The supermarket experience has changed significantly in recent years due to aggressive expansion, increased financial backing and the trend towards bigger floor areas. Influenced by the success of hypermarkets in Europe, supermarkets in the UK have grown from large grocery stores to huge one-stop outlets designed to cater for all their customers’ retail needs.
Supermarket retail is now a multi-billion pound business, with more than &£69bn spent by consumers in the year to November 2003. The market has grown by four per cent in the past 12 months, and forecasts by Taylor Nelson Sofres suggest that it will experience similar growth in 2004.

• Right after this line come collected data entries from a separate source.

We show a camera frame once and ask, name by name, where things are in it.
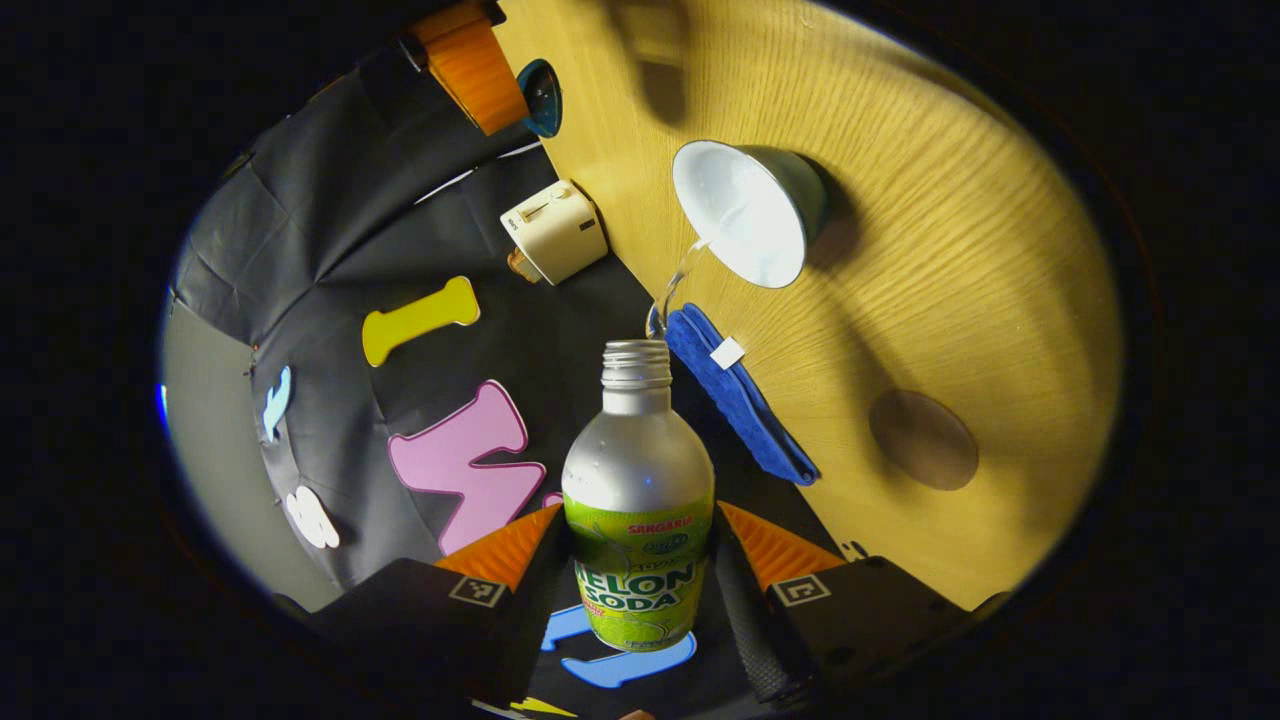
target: orange object
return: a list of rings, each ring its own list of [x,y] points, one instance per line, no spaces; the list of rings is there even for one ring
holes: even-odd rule
[[[845,564],[842,557],[741,507],[723,501],[717,505],[733,528],[733,534],[741,541],[762,592],[767,592],[773,583]]]
[[[426,50],[431,74],[485,135],[529,115],[520,83],[479,5],[454,5],[410,32]]]
[[[563,506],[557,503],[530,512],[439,560],[435,566],[504,583],[515,591],[561,507]]]

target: brown circle
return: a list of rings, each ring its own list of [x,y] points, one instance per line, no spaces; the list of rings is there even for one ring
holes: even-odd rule
[[[902,389],[876,398],[872,437],[911,479],[933,489],[960,489],[978,471],[978,445],[969,428],[936,400]]]

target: sangaria logo
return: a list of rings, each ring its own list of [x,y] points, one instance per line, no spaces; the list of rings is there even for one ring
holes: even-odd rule
[[[692,521],[694,521],[692,515],[685,515],[684,518],[673,518],[671,520],[663,520],[660,523],[636,523],[634,525],[627,525],[627,534],[652,536],[654,533],[666,533],[668,530],[677,530],[686,525],[691,525]]]
[[[681,570],[669,570],[662,575],[635,575],[623,580],[621,575],[598,573],[584,568],[581,562],[573,565],[579,587],[588,602],[634,612],[678,605],[680,596],[675,589],[691,583],[695,574],[694,564],[687,562]]]
[[[667,555],[680,548],[680,546],[689,542],[689,536],[685,533],[676,533],[667,539],[646,542],[644,544],[644,551],[649,555]]]

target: gray wall
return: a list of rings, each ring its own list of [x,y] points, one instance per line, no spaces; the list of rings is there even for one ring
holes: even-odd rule
[[[340,591],[302,550],[283,503],[274,503],[242,375],[250,348],[180,305],[161,347],[169,433],[211,529],[269,592],[312,611],[328,605]]]

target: white tag
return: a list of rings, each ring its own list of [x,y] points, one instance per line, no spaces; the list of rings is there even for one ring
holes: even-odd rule
[[[746,355],[742,346],[737,343],[736,340],[727,337],[724,342],[719,345],[716,350],[712,350],[712,360],[721,366],[721,370],[728,370],[733,363],[737,363]]]

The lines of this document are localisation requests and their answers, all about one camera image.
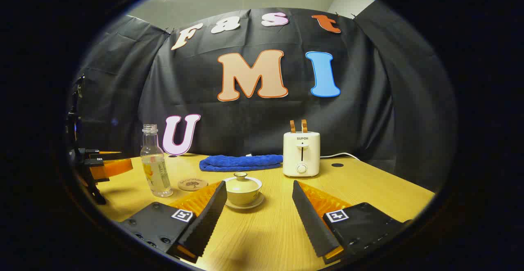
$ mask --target blue towel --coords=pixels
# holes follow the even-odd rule
[[[243,172],[280,167],[282,155],[208,156],[200,161],[200,170],[208,172]]]

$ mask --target water bottle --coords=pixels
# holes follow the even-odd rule
[[[144,146],[140,151],[146,180],[154,196],[167,197],[173,194],[169,176],[165,169],[162,148],[158,145],[157,125],[144,125],[142,138]]]

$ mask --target toaster dial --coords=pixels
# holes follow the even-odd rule
[[[305,163],[299,163],[296,166],[296,172],[298,172],[299,174],[303,174],[306,171],[307,171],[307,165],[305,165]]]

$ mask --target white cable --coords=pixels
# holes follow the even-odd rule
[[[352,154],[349,154],[347,152],[341,152],[341,153],[336,154],[336,155],[321,156],[320,158],[334,157],[334,156],[337,156],[337,155],[349,155],[349,156],[353,157],[354,159],[359,160],[359,159],[357,159],[356,156],[354,156]]]

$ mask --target white toaster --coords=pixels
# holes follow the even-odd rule
[[[320,167],[320,134],[284,134],[282,170],[286,176],[315,176]]]

The groceries sector continues to be the main revenue stream, constituting 81 per cent of total supermarket sales in Britain. However, growth in this established market is slowing and the major area of expansion is now non-food goods, such as electrical goods, mobile phones, clothing and home entertainment.
Traditionally, the non-food market has been confined to sales of health and beauty products and household goods. However, in the past two to three years, leading supermarkets have been investing much more heavily in expanding their non-food offering.
It is an investment that is beginning to pay off. The non-food market is worth &£6.4bn and has grown by ten per cent in the year to November 2003. The largest non-food sector is toiletries, which is worth &£2.4bn for this period, and is almost three times the size of the next largest market – clothing and footwear.
However, growth in these established markets is beginning to level off, and new market entrants, such as electrical and mobile goods, are growing and showed an 18 per cent increase in sales in the year to November 2003. Sales of home entertainment products in supermarkets have shown a significant growth of 16 per cent during the same period. This has been driven by the huge increase in DVD sales nationwide. This suggests that new market entrants could be key drivers of growth and expansion in 2004.
To date, Tesco has led the way in the sale of non-food products, and is still the market leader in sales of home entertainment and leisure goods. However, Asda is following hot on its heels and is now the leading UK operator in sales of clothing and household goods. Data from TNS Superpanel shows that Asda’s share of the supermarket clothing sales market stands at more than 50 per cent. Its household goods sales share is 27 per cent. Tesco’s share is 34 per cent and 24 per cent respectively.
In addition, in the year to November 2003, Asda achieved greater growth in the total non-food sector at 16 per cent, compared with 12 per cent growth at Tesco. This has left the most recent entrant to the market, Sainsbury’s, in third place, some way behind the competition.
Historically strong in grocery sales, Sainsbury’s has only focused on the sale of non-food goods relatively recently. While achieving strong growth in 2002, Sainsbury’s has lost market share across many non-food sectors in the past year.
Competition is also increasing, with smaller store operators such as Kwik Save and Somerfield investing in non-foods. Somerfield in particular generated strong growth in sales of household and electrical goods during 2003.
As spending on non-food products increases – each UK household spent on average &£200 in the year to November – operators have realised the market potential for non-food goods, and as competition between operators increases, pricing strategies is becoming more important.
Analysis by TNS shows that on average 20 per cent of non-food products are bought on Saturdays. This means that children and partners are more likely to be present to influence buying decisions. However, Thursdays are more popular for purchasing electric goods, mobile phones and leisure goods. Retailers should target special offers at these peak shopping times to help maximise sales.
Targeting key consumer groups is also essential. The key group driving sales of non-food goods, particularly home entertainment and clothing, are households with children.
With supermarket retailers continuing to penetrate new markets, their profile is likely to adapt further over the next decade. Tesco and Sainsbury’s already offer banking, insurance and credit card services and TNS predicts that take-up of other professional services is likely to continue as they develop an even broader remit.
One sector that supermarkets have found difficult to penetrate is the top end of the non-food goods market, such as quality clothes brands, luxury cosmetics and toiletries and specialist gifts. These markets are proving harder to target as few consumers are willing to buy clothes for an evening out from the same place that they buy their bleach.
This difficulty also owes something to the brand perceptions of leading supermarkets. Many of the operators have spent years convincing consumers that they are offering excellent value for money. This means that none of the leading supermarket brands are consistent with perceptions of brands from the high quality and luxury goods market. As a move into selling upmarket brands is a significant source of potential revenue for supermarkets, it is an issue that all operators are likely to tackle.